Food for thought
Sometime in the 1950s in America, the phrase 'don't have a cow' was born. It was a metaphorical warning of sorts, about not getting too worked up about something.
Sometime in the 1950s in America, the phrase 'don't have a cow' was born. It was a metaphorical warning of sorts, about not getting too worked up about something. It's an interesting phrase to repeat at the moment, considering the Madhya Pradesh Cow Slaughter Prohibition (Amendment) Act 2010 has been granted Presidential assent after a two-year wait.

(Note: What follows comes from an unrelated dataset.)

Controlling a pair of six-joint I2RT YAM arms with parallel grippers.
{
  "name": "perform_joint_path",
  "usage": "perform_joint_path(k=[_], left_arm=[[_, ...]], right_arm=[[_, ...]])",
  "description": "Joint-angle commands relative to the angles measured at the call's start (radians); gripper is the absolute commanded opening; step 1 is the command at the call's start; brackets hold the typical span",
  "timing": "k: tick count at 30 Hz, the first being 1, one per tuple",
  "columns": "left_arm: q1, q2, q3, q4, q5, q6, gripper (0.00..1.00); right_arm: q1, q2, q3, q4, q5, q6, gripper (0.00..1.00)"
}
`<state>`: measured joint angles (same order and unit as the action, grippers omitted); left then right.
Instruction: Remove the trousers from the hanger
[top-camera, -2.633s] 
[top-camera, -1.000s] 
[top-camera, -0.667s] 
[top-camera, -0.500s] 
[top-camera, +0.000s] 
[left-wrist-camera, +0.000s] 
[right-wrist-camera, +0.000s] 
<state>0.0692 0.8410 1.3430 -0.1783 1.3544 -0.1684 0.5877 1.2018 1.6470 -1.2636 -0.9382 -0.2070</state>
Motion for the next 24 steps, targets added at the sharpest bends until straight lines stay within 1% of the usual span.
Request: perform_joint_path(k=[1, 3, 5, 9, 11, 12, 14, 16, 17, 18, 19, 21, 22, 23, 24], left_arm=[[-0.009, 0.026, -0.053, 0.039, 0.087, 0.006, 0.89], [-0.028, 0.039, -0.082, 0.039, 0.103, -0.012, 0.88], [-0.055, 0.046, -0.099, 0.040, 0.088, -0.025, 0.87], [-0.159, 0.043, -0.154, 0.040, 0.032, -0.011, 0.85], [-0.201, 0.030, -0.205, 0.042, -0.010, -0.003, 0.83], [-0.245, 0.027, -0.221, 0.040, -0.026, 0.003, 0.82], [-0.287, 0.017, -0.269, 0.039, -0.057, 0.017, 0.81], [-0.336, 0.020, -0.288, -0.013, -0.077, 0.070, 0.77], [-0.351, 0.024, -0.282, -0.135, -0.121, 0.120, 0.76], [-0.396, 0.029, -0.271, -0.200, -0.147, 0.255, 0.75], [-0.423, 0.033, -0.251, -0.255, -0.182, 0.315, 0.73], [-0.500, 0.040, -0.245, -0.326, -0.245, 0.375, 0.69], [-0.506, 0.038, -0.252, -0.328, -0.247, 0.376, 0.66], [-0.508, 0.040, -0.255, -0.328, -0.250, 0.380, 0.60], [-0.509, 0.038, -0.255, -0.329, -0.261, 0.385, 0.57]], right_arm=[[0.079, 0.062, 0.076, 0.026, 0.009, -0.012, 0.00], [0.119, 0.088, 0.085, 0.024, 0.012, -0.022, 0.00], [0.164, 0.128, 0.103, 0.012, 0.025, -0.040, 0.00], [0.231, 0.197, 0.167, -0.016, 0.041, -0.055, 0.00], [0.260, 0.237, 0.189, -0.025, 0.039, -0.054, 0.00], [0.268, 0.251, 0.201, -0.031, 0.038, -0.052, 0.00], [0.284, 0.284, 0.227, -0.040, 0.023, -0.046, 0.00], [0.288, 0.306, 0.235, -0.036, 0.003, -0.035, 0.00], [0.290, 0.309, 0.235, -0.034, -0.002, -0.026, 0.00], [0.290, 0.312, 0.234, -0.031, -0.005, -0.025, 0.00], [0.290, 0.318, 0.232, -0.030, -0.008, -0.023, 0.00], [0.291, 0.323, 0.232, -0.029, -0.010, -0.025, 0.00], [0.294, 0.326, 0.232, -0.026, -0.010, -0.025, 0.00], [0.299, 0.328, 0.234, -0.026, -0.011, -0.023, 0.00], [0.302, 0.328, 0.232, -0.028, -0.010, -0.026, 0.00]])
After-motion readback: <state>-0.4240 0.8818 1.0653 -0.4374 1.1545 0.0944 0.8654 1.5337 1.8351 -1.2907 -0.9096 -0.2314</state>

According to the Act, killing a cow in that state now carries a seven-year jail term. The onus will be squarely on an accused to prove he or she did not do it. That's not all; even transporting a cow outside the state for slaughter has been made punishable. In other words, the Madhya Pradesh government is having a cow.

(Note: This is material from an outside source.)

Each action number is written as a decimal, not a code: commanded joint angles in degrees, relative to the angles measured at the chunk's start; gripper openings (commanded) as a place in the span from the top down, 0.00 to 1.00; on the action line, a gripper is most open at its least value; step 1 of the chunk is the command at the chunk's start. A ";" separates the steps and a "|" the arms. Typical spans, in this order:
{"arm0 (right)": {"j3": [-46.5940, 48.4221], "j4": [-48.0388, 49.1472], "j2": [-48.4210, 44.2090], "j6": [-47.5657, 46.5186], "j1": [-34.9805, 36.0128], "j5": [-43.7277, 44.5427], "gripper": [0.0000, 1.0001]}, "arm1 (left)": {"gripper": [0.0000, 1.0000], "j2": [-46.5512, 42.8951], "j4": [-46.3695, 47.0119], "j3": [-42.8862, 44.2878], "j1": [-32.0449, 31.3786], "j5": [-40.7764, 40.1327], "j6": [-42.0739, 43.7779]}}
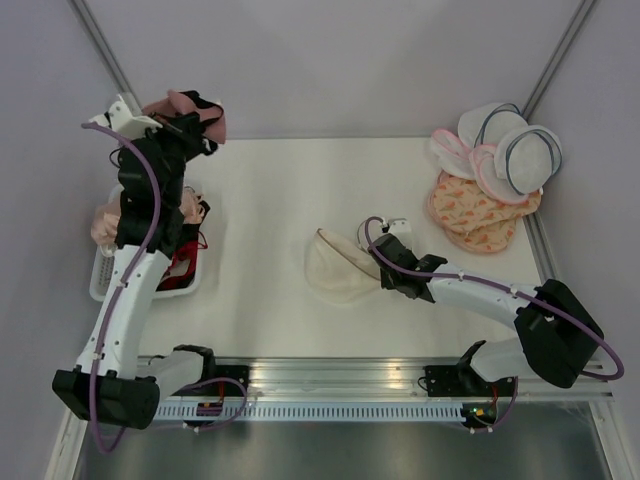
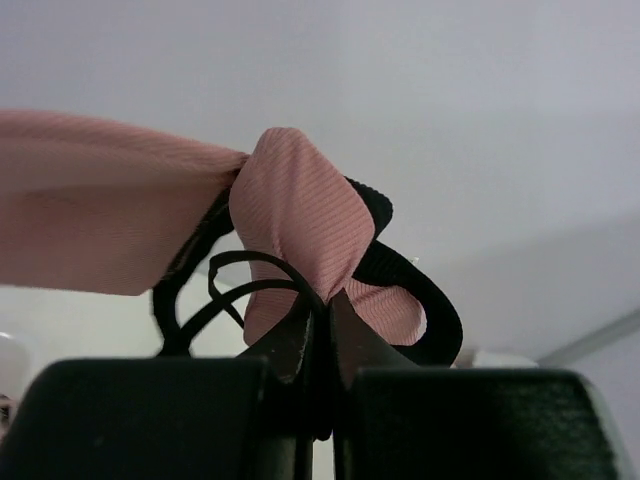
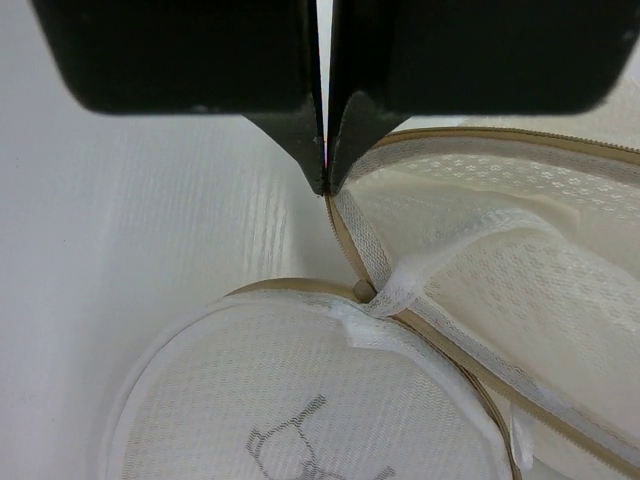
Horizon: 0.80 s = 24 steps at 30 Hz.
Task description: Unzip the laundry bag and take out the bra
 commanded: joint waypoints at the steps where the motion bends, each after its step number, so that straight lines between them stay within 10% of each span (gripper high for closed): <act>1: -0.19 0.65 -0.93 -0.65 -0.26 -1.43 1.00 | 0.98 4.27 -3.14 7.49 4.80 -6.94 8.67; 6: 0.51 0.21 -1.81 -1.62 -0.26 -2.84 1.00 | 0.98 10.25 -5.70 9.44 18.34 -6.76 6.75; 24: -2.12 1.44 -5.68 -3.47 -0.18 -7.94 1.00 | 0.98 16.04 -3.39 -14.65 29.77 -19.78 0.69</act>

It makes sense for the state to be touchy about the subject. Riots broke out in one of its tehsils called Ganj Basoda a decade ago, after the VHP alleged that cows were being secretly slaughtered there. The outpouring of anger that followed helped the BJP come to power then. In a battle between what makes sense and what makes political sense, we all know what wins.

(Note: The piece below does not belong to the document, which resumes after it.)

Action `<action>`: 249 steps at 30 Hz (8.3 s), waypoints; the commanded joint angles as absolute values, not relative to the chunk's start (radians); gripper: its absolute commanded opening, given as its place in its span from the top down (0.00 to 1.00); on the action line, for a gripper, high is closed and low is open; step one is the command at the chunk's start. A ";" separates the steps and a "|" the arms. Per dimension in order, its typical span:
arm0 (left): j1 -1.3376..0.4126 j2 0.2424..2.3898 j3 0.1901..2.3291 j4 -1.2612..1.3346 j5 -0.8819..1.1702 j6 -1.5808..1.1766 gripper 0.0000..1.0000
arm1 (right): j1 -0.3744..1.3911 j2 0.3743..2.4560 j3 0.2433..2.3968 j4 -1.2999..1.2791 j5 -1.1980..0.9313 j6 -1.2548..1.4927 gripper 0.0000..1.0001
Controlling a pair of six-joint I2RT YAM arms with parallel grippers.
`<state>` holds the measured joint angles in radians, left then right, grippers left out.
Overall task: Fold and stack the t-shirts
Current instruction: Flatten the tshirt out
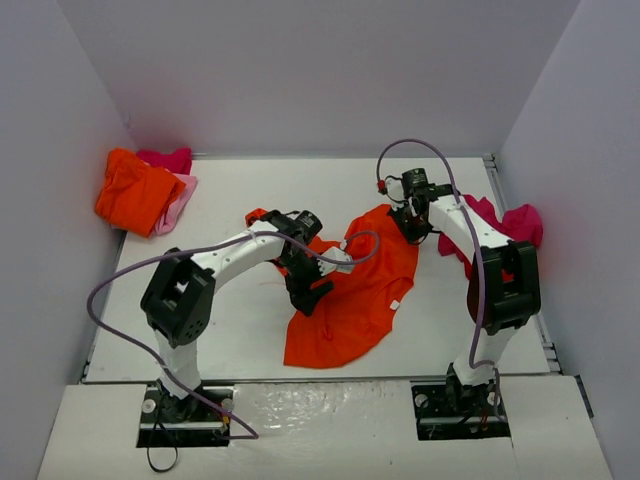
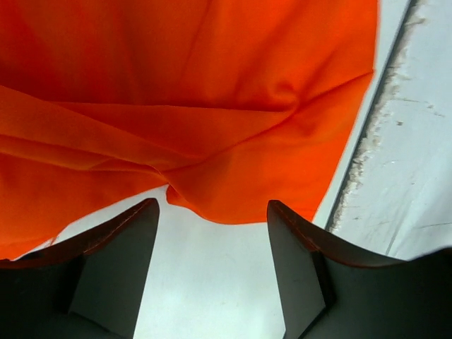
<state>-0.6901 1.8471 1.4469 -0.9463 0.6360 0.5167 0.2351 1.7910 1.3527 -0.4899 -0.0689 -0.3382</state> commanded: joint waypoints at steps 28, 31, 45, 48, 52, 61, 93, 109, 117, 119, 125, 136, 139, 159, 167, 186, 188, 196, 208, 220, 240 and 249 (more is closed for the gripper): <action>-0.537 1.835 1.475 -1.014 0.679 0.585 1.00 | 0.334 1.726 1.377 -0.494 -0.104 -0.407 0.97; -0.543 1.848 1.482 -1.031 0.698 0.590 0.68 | 0.336 1.724 1.369 -0.494 -0.097 -0.407 0.97; -0.612 1.969 1.512 -1.138 0.856 0.680 0.46 | 0.334 1.741 1.340 -0.488 -0.084 -0.402 0.96; -0.615 2.008 1.537 -1.149 0.855 0.687 0.46 | 0.334 1.736 1.331 -0.485 -0.087 -0.404 0.96; -0.626 2.061 1.560 -1.160 0.856 0.691 0.50 | 0.333 1.731 1.317 -0.480 -0.084 -0.411 0.96; -0.657 2.039 1.520 -1.122 0.815 0.673 1.00 | 0.318 1.736 1.297 -0.470 -0.079 -0.425 0.95; -0.222 1.664 1.526 -1.124 0.700 0.651 1.00 | 0.417 2.056 1.254 -0.776 -0.078 -0.599 1.00; -0.068 1.605 1.491 -1.124 0.697 0.683 1.00 | 1.031 1.958 1.284 -0.907 -0.441 -0.603 1.00; -0.023 1.595 1.466 -1.125 0.678 0.720 1.00 | 1.133 1.886 1.389 -0.858 -0.189 -0.484 0.79; -0.020 1.594 1.464 -1.126 0.669 0.731 1.00 | 1.103 1.803 1.407 -0.844 -0.046 -0.469 0.65; -0.017 1.571 1.466 -1.139 0.673 0.741 1.00 | 0.884 1.625 1.551 -0.743 0.227 -0.555 0.52; -0.017 1.490 1.412 -1.113 0.678 0.701 1.00 | 0.809 1.871 1.672 -0.547 0.018 -0.659 0.57; -0.015 1.475 1.401 -1.112 0.675 0.695 1.00 | 0.833 1.932 1.729 -0.511 -0.031 -0.636 0.57; -0.015 1.432 1.321 -1.053 0.717 0.661 1.00 | 1.001 2.068 1.897 -0.504 -0.161 -0.632 0.61; -0.008 1.314 1.305 -1.031 0.772 0.608 1.00 | 1.032 2.153 1.948 -0.526 -0.207 -0.624 0.64; -0.008 1.191 1.279 -1.103 0.795 0.595 1.00 | 0.974 2.033 1.728 -0.332 -0.107 -0.622 0.63; -0.007 1.192 1.275 -1.090 0.790 0.584 1.00 | 0.977 2.013 1.690 -0.312 -0.073 -0.620 0.62; -0.006 1.190 1.279 -1.099 0.795 0.579 1.00 | 0.958 1.892 1.517 -0.207 -0.056 -0.621 0.61; 0.010 1.134 1.262 -1.144 0.834 0.589 1.00 | 0.917 2.070 1.699 -0.228 -0.160 -0.592 0.63; 0.037 1.155 1.253 -1.124 0.865 0.583 1.00 | 0.944 2.242 1.908 -0.364 -0.300 -0.614 0.69; 0.044 1.177 1.355 -1.126 0.829 0.573 1.00 | 0.625 2.147 1.948 -0.163 0.218 -0.552 1.00; 0.045 1.210 1.476 -1.059 0.784 0.527 1.00 | 0.516 1.893 1.784 -0.112 0.329 -0.582 1.00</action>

The latest move will be difficult for a lot of people to swallow because it means the government has a say in what those who live in a particular part of the country must eat. Will they force mutton or pork off menus next? Will some states insist on veganism within their borders? These are absurd and frightening possibilities.
What makes India incredible is its inclusive nature. We have long learned to adapt and accept. When faced with something we don't necessarily understand, we learn to adjust. This is what makes the phrase 'unity in diversity' such an apt description of what we are. It is something the government of Madhya Pradesh appears to have forgotten.